Parce que je ne serais peut-être pas allé à l’essentiel. Je me serais banalisé.
Vous ne tarissez pas d’éloges sur Peter Gabriel en affirmant qu’il a déclenché ce que vous alliez devenir ?
J’ai eu la chance de suivre une formation classique. J’ai appris les rudiments de la musique avec une approche complètement neutre. J’avais quelques références dans le jazz et la soul mais, au début, je lisais les partitions. En séance d’enregistrement, on me disait de jouer comme untel. Lorsque j’ai rencontré Peter, il m’a demandé de jouer comme je le sentais. Cela m’a un peu paniqué car c’était la première fois qu’on me tenait ce discours. Il m’a fait confiance et est allé chercher chez moi ce qui était en gestation. C’est à partir de là que j’ai vraiment développé mon style. Peter est un humaniste, à l’écoute des autres.

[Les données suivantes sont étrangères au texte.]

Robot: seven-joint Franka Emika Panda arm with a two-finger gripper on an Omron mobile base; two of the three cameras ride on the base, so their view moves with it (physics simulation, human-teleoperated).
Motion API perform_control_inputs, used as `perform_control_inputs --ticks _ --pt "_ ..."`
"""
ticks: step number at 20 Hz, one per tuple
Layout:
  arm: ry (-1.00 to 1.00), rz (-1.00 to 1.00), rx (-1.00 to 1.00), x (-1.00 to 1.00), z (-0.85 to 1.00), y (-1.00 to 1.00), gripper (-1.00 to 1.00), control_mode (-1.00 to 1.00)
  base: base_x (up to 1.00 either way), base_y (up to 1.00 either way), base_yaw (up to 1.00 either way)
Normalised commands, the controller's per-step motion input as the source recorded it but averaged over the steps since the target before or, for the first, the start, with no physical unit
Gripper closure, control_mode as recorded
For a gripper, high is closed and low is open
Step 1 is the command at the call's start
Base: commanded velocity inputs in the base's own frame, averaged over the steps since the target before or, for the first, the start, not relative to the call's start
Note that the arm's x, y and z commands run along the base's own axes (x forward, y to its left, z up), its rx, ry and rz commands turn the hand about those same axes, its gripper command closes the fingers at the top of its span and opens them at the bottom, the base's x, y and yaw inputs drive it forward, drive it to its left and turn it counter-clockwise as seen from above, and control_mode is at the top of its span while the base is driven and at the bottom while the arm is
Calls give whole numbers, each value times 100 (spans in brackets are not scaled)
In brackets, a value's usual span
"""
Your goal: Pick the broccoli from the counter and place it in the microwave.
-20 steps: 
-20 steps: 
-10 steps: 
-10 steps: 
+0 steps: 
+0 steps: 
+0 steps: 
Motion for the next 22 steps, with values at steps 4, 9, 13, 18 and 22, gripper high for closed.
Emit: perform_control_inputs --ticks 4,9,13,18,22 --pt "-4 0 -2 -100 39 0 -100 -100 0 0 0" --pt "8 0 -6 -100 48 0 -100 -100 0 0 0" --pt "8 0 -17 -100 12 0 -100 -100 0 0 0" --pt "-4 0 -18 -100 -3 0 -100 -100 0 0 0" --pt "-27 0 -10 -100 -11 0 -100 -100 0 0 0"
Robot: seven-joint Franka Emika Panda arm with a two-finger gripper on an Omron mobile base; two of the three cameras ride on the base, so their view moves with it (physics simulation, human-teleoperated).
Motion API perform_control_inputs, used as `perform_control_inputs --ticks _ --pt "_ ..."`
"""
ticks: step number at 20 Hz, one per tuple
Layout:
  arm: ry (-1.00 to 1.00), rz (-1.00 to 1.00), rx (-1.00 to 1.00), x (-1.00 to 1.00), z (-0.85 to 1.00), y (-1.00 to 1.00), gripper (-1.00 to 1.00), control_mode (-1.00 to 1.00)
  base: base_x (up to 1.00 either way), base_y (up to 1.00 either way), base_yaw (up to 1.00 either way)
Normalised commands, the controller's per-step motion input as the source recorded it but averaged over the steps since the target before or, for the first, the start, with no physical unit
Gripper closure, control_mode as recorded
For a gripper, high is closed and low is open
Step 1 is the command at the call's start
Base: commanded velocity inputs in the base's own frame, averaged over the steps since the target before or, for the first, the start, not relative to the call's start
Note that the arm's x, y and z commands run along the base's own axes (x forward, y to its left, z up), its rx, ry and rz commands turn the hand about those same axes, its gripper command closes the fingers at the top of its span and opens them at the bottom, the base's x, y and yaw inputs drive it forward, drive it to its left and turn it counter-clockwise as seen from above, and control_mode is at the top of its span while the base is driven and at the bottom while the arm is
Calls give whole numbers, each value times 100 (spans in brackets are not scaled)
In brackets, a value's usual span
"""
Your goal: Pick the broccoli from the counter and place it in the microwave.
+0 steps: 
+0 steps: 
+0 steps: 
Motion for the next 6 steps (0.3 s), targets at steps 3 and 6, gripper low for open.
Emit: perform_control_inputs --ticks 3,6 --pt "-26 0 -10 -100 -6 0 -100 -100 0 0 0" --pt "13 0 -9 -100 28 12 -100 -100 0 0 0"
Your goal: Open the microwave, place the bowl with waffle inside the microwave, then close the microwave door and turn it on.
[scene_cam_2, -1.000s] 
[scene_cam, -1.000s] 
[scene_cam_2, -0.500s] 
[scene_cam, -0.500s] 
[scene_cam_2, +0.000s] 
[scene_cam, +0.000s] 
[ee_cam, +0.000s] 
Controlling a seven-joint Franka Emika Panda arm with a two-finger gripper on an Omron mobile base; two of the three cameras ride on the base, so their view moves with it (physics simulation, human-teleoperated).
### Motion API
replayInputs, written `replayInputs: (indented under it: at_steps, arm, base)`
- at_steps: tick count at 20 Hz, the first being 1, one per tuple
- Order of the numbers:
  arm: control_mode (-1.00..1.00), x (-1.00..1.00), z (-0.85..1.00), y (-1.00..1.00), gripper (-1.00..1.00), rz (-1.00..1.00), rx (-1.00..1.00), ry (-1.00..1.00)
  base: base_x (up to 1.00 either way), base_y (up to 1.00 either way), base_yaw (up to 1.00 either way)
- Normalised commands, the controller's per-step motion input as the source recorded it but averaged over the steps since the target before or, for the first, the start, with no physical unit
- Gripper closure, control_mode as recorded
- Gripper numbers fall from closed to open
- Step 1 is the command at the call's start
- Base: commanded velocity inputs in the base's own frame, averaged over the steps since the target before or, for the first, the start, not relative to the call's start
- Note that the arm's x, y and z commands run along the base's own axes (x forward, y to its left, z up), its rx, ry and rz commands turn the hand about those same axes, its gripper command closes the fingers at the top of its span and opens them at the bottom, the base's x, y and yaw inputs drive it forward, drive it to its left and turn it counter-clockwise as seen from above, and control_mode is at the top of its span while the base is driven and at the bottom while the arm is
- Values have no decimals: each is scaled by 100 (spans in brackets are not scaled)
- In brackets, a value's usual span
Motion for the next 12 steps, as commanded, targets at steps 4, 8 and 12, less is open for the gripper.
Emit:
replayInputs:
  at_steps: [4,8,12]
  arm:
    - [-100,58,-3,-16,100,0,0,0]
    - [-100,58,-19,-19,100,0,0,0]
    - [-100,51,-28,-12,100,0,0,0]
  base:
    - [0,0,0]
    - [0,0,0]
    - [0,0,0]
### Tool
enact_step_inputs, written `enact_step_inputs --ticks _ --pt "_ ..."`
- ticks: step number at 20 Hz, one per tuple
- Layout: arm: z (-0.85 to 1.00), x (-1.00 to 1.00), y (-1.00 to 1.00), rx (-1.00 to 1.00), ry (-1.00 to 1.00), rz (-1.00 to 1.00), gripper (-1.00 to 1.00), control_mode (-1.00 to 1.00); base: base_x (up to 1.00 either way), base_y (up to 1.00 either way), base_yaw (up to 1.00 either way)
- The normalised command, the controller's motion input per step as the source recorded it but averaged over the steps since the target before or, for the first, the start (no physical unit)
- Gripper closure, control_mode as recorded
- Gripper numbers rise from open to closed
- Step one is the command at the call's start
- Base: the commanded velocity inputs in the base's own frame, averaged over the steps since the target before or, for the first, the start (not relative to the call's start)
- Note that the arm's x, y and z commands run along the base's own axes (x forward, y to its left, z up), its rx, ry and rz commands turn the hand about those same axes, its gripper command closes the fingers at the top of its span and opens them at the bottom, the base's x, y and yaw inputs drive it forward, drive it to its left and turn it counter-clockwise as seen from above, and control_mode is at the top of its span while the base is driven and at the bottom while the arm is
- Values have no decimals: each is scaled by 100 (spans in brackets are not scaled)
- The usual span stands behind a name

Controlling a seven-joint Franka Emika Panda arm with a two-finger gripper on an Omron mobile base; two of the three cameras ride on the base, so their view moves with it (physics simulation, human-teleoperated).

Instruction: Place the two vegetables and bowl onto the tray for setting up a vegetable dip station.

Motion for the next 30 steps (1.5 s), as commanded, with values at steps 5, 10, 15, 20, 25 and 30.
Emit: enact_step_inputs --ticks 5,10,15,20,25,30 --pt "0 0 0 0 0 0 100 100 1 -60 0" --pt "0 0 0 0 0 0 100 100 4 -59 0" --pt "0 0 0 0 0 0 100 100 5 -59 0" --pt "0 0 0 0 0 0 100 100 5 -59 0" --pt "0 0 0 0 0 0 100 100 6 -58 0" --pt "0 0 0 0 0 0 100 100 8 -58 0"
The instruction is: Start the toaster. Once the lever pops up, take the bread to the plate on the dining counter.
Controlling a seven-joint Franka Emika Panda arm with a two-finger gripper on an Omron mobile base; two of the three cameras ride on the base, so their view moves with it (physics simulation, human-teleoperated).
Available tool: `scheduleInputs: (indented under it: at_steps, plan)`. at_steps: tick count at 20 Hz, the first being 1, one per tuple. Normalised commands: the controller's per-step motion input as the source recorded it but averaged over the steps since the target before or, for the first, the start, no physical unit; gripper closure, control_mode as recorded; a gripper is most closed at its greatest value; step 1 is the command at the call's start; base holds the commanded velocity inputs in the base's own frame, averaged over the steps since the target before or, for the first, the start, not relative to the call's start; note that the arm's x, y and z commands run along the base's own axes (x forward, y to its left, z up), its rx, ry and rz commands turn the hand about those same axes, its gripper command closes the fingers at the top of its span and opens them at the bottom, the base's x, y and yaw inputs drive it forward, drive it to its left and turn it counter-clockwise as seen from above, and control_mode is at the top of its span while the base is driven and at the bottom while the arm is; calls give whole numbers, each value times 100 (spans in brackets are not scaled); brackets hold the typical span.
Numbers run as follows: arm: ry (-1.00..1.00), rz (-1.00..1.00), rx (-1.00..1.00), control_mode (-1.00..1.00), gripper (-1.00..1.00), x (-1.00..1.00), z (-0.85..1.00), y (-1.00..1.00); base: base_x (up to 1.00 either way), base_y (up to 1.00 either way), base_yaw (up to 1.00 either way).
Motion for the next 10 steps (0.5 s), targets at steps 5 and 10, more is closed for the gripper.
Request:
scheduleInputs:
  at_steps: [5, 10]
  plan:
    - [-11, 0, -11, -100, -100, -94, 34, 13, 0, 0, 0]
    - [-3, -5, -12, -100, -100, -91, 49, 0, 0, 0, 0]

Vous lui avez pourtant raccroché au nez deux fois ?
C’est vrai. Il m’a téléphoné alors que j’étais au ski avec des copains et j’ai cru à une blague de leur part. Ce n’est qu’au troisième appel que j’ai réalisé que l’accent de mon interlocuteur était vraiment très british. Je n’ai jamais su comment il avait trouvé le numéro de mon hôtel à l’Alpe d’Huez !
Vous terminez « Road Book » sur Herbie Hancock, que vous appelez le patron ?
Herbie, c’est toute mon enfance. Je suis dingue de lui depuis toujours. Mon destin est incroyable et le rencontrer, ce fut la cerise sur le gâteau.
Vous n’avez jamais raté de rendez-vous ?
Si, bien sûr. L’une de mes frustrations est de ne pas avoir joué avec Miles Davis !
Peut-on dire que ce livre prouve qu’on n’est pas forcément né du mauvais côté de la Manche ou de l’Atlantique ?
C’est en effet l’idée. Même si, dans le jazz, les musiciens européens n'ont rien à envier aux américains ! Bien au-delà de la bonne étoile, j'ai voulu montrer qu’il y a des rencontres qui doivent se faire. C’est la force du milieu artistique. Quand j’étais jeune, on ne parlait pas d’intégration. Si j'ai un message à faire passer, c'est qu'il faut bosser, se donner les moyens. Il n’y a pas de gens inaccessibles…
Propos recueillis par Annie Grandjanin

« Road Book » (Ed. Le Cherche Midi), 224 pages, 16,50 €.